Although the rates of both SN and FN were age- and planned RDI-dependent, no significant difference in the rates of anemia or thrombocytopenia were observed among the different age groups in this study regardless of RDI. These findings support a stronger relation between the planned RDI and effects on the white blood cell neutrophil series compared with the planned RDI and effects on red blood cells or platelets. This may be caused in part by differences in life span between these hematologic cell types. Chemotherapy-related anemia and thrombocytopenia may depend more on the duration of chemotherapy exposure than on the initial chemotherapy dose intensity. Therefore, differences in the rates of chemotherapy-related anemia and thrombocytopenia associated with increasing age may have been underestimated by limiting the study duration to 4 cycles of chemotherapy.
Another limitation of this trial includes the lack of information concerning nonhematologic toxicities, which may have contributed to unplanned reductions in RDI. Again, with only data pertaining to the first 4 cycles of chemotherapy included in this analysis, there may be under-representation of the frequency of nonhematologic toxic events, which are cumulative in the presence of sustained chemotherapy administration. The findings of this study also may under-represent the more widespread problem of under-treatment in this population of patients. Surveillance, Epidemiology, and End Results data from the year 2000 demonstrate that women aged ≥70 years with early-stage breast cancer were much less likely to receive adjuvant treatment compared with younger women.

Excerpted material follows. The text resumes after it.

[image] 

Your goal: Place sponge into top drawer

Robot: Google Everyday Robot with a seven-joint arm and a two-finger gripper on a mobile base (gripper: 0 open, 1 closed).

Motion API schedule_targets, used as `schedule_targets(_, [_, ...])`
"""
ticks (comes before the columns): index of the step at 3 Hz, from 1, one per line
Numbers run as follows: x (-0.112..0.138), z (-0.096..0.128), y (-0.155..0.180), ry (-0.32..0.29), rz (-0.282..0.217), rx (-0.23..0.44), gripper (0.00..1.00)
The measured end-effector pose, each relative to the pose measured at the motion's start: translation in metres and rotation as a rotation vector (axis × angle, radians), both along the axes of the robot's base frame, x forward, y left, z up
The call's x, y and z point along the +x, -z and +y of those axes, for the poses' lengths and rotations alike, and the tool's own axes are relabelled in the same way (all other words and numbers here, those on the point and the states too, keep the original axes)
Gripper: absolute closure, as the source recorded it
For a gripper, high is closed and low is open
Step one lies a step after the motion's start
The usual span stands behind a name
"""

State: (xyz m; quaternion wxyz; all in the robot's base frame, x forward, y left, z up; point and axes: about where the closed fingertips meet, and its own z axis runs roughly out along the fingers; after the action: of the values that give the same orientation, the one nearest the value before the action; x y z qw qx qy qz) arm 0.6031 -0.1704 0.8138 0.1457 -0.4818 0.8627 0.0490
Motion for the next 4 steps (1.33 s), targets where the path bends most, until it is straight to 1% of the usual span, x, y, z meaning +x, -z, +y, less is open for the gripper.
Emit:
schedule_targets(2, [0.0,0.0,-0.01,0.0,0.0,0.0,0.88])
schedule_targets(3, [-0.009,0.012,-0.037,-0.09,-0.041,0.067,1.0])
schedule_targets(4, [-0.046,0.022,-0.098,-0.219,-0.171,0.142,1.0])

Furthermore, only 10% of these older women received an anthracycline-based regimen to treat lymph node-positive, estrogen receptor-negative disease.29 The influence of age is clearly a factor in the decision of whether or not to recommend chemotherapy to patients. Because, in our study, we evaluated only patients who received treatment, failure by physicians to recommend chemotherapy when indicated solely on the basis of advanced age, thus, is a form of under-treatment that this trial did not address. More randomized clinical trials that include older cancer patients are warranted to assess outcomes as well as patterns of toxicity in this population.